--- Problem requirements ---
Every line of the material is to be transcribed verbatim, with images omitted.

--- Material provided ---
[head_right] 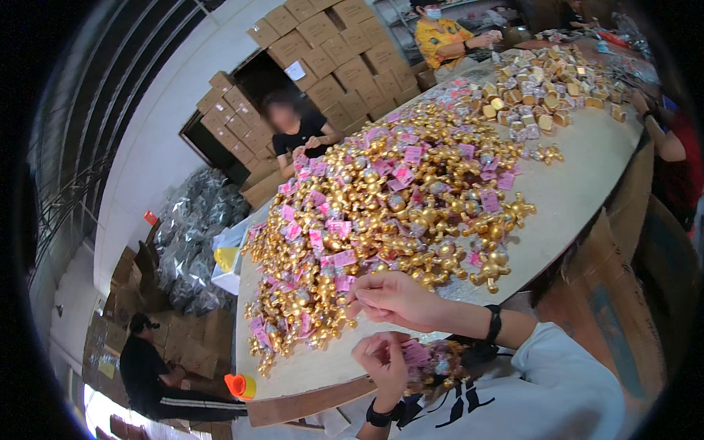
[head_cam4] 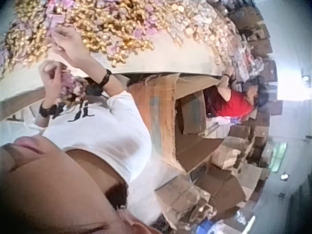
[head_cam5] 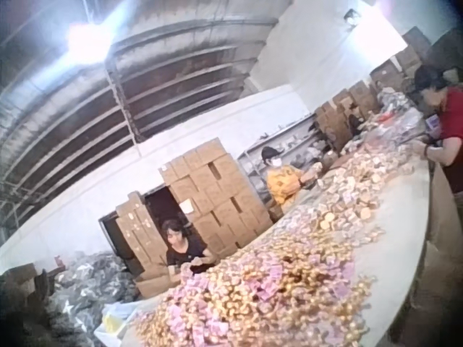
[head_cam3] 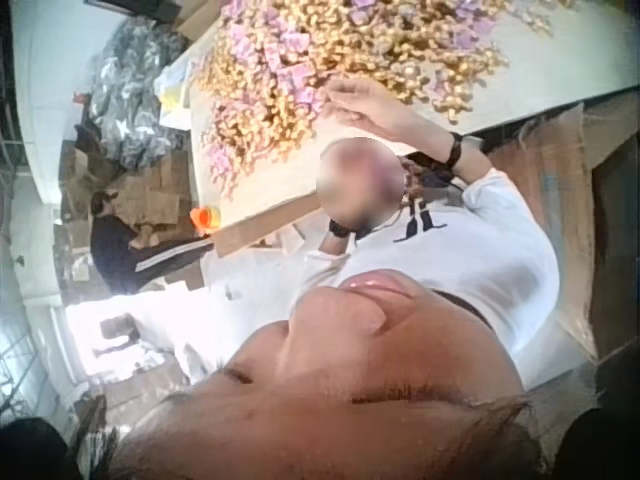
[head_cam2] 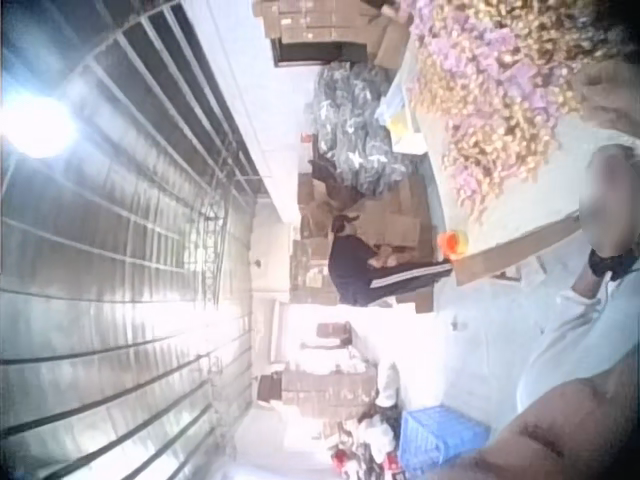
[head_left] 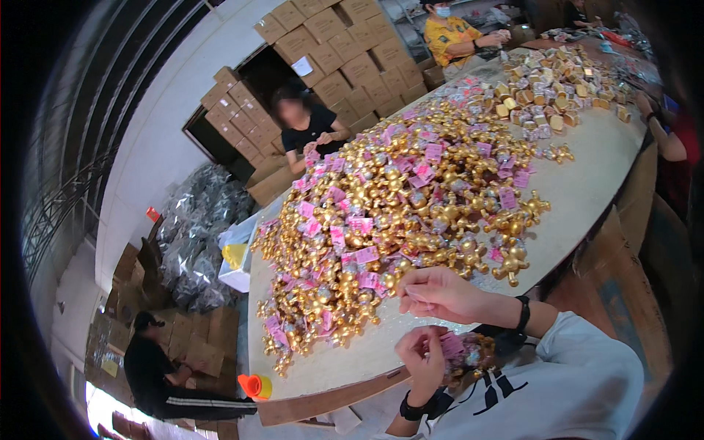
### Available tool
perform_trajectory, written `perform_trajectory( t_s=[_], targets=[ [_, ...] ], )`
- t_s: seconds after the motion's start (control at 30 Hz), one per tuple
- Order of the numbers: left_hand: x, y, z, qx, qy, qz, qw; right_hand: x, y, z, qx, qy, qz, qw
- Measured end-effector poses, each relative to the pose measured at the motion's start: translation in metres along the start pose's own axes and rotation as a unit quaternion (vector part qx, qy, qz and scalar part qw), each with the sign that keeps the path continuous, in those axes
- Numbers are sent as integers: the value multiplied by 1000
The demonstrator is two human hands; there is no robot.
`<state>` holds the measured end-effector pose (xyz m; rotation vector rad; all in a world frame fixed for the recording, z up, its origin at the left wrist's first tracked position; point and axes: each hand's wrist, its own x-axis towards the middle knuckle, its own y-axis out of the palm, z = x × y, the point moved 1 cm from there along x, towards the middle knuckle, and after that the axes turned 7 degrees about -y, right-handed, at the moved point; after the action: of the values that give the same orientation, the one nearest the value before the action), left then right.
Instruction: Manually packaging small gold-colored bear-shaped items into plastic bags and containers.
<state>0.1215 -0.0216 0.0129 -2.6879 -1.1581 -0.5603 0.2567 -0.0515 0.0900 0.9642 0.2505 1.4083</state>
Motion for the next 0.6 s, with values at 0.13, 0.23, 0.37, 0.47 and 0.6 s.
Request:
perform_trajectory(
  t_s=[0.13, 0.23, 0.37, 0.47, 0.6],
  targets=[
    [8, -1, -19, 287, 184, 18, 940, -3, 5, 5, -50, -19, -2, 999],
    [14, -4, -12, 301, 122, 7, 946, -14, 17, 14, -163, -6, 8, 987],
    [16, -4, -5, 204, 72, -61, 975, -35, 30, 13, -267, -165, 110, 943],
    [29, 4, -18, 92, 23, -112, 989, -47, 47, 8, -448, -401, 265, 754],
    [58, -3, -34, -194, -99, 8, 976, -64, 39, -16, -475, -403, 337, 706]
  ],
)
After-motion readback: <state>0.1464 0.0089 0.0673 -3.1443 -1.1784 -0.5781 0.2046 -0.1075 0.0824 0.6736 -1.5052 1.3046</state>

--- Response for this exercise ---
[head_right] 
[head_cam4] 
[head_cam5] 
[head_cam3] 
[head_cam2] 
[head_left] 
### Available tool
perform_trajectory, written `perform_trajectory( t_s=[_], targets=[ [_, ...] ], )`
- t_s: seconds after the motion's start (control at 30 Hz), one per tuple
- Order of the numbers: left_hand: x, y, z, qx, qy, qz, qw; right_hand: x, y, z, qx, qy, qz, qw
- Measured end-effector poses, each relative to the pose measured at the motion's start: translation in metres along the start pose's own axes and rotation as a unit quaternion (vector part qx, qy, qz and scalar part qw), each with the sign that keeps the path continuous, in those axes
- Numbers are sent as integers: the value multiplied by 1000
The demonstrator is two human hands; there is no robot.
`<state>` holds the measured end-effector pose (xyz m; rotation vector rad; all in a world frame fixed for the recording, z up, its origin at the left wrist's first tracked position; point and axes: each hand's wrist, its own x-axis towards the middle knuckle, its own y-axis out of the palm, z = x × y, the point moved 1 cm from there along x, towards the middle knuckle, and after that the axes turned 7 degrees about -y, right-handed, at the moved point; after the action: of the values that give the same orientation, the one nearest the value before the action), left then right.
Instruction: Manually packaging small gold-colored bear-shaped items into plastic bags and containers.
<state>0.1215 -0.0216 0.0129 -2.6879 -1.1581 -0.5603 0.2567 -0.0515 0.0900 0.9642 0.2505 1.4083</state>
Motion for the next 0.6 s, with values at 0.13, 0.23, 0.37, 0.47 and 0.6 s.
Request:
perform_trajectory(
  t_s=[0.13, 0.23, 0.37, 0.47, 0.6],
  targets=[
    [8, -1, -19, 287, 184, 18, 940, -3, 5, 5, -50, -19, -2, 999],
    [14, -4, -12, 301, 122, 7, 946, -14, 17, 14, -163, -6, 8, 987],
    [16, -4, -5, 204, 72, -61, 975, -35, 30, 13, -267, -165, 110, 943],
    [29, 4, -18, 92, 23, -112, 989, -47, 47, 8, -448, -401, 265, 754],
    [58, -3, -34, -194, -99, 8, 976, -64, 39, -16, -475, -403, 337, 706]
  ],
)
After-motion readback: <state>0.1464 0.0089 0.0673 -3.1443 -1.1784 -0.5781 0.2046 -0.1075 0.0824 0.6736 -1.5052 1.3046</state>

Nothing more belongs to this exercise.